The introduction explains new terms and technologies that are required for understanding this work. 
This chapter highlights IT-security elements, the concept of service-oriented architectures (SOA), 
cryptographic basics and the technologies underlying Web Services (XML, SOAP, UDDI, WSDL). In 
addition, criteria like ITSEC and Common Criteria, which are used to evaluate IT-security as well 
as techniques to secure XML and Web Service messages, are explained. This chapter also covers an 
overview of the WS*-specifications, like WS-Trust, WS-Policy and WS-SecureConversation and an 
overview of Java Micro Edition (Java ME). 

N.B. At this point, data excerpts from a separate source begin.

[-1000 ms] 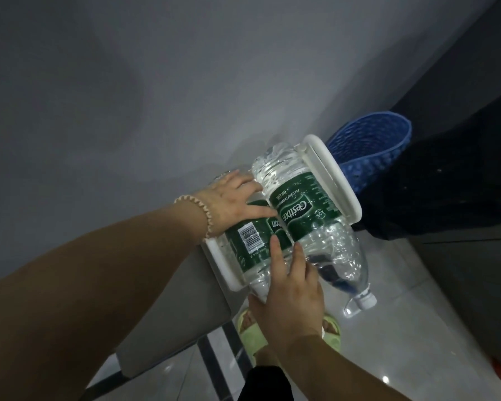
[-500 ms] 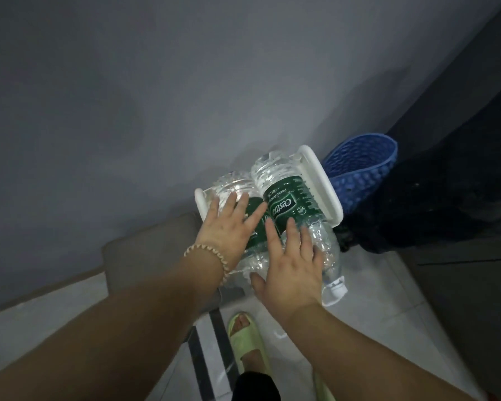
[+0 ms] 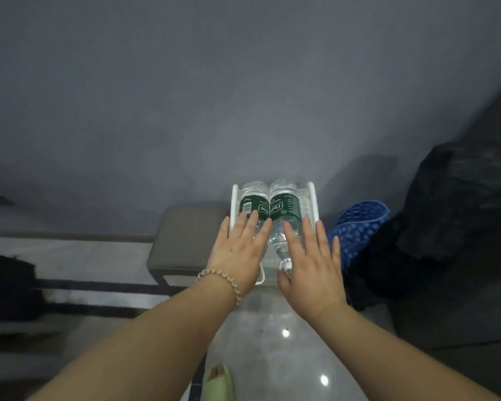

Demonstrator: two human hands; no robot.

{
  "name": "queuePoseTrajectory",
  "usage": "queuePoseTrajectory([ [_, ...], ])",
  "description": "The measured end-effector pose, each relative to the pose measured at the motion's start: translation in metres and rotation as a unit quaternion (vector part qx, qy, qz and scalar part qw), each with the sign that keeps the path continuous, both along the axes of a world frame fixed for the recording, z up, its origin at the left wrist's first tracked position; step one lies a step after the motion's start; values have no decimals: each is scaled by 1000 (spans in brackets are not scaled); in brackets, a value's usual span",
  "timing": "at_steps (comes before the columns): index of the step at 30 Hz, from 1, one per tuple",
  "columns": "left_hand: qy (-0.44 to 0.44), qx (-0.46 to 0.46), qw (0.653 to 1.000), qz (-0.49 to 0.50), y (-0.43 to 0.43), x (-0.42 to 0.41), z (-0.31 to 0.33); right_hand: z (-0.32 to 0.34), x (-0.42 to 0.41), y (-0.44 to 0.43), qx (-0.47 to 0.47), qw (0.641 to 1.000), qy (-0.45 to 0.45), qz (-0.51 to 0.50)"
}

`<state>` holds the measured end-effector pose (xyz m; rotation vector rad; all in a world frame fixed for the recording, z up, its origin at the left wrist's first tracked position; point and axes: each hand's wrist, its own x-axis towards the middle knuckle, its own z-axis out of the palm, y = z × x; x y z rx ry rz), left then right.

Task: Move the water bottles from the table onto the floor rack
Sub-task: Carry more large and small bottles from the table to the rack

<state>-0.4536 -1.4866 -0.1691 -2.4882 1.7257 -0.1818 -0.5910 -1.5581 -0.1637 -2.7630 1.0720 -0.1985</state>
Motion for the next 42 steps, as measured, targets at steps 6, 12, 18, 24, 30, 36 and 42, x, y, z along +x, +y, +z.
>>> queuePoseTrajectory([
  [6,-59,-56,994,75,92,-27,72,55,-13,56,-40,995,-50,80],
  [12,-77,-65,979,177,208,-47,116,99,-4,151,-60,979,-105,166],
  [18,-104,-114,955,253,375,-87,146,119,-13,303,-61,956,-130,256],
  [24,-137,-151,928,313,587,-160,176,136,-48,495,-63,920,-193,336],
  [30,-150,-98,895,408,762,-217,200,151,-82,653,-42,901,-190,387],
  [36,-160,-105,875,445,847,-237,216,173,-78,732,-67,890,-205,401],
  [42,-146,-108,867,464,913,-222,203,168,-49,806,-91,881,-199,419],
])
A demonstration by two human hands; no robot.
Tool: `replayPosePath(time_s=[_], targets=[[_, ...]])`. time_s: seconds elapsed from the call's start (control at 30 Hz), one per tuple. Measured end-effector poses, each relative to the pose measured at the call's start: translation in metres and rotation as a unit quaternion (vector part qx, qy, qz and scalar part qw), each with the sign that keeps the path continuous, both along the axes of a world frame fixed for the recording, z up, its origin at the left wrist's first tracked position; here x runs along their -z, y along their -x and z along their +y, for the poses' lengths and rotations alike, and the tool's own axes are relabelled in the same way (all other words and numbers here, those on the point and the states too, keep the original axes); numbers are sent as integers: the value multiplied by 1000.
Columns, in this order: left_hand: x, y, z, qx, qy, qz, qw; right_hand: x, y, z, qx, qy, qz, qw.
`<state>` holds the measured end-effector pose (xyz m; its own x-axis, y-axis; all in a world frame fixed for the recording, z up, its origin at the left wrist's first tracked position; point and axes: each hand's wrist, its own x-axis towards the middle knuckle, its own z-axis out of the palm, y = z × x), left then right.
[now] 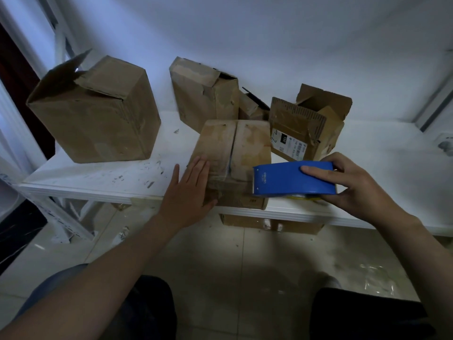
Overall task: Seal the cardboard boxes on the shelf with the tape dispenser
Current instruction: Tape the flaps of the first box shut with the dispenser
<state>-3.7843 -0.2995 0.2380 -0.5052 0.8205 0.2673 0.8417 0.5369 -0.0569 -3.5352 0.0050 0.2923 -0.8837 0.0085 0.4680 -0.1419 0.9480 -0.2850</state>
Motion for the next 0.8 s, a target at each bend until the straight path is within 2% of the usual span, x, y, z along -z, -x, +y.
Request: replayPosePath(time_s=[0.37,0.53,0.67,0.8], targets=[[2,-9,12,-43,14,61,997,15,11,7,25,36,-5,999],[5,-32,42,-3,1,64,998,18,10,8,13,48,0,999],[-1,-44,72,55,34,64,996,21,8,8,16,47,-3,999],[-2,-45,78,60,48,71,994,23,6,7,14,45,-3,999]])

This thesis focuses on SicAri, a platform that is based on Java and used for the safe, ubiquitous 
use of applications. Within an SicAri infrastructure, individual platforms are connected by Web 
Services. Users of a SicAri platform may use services of remote platforms in the same way as if 
they were available locally. All users act within a security context, and policies protect the 
security requirements of the platform. 
	
This thesis expands the security concept of the platform and current modules have been replaced by 
new implementations. A Web Services-based authentication protocol has been designed to allow the 
user authentication with username/password, soft token or smart card using a central service. As a 
result of this authentication a security token is issued, which serves as a document of 
identification within SicAri. Similarly to a Kerberos ticket, the security token is used to 
implement the single sign-on (SSO) within the SicAri infrastructure. 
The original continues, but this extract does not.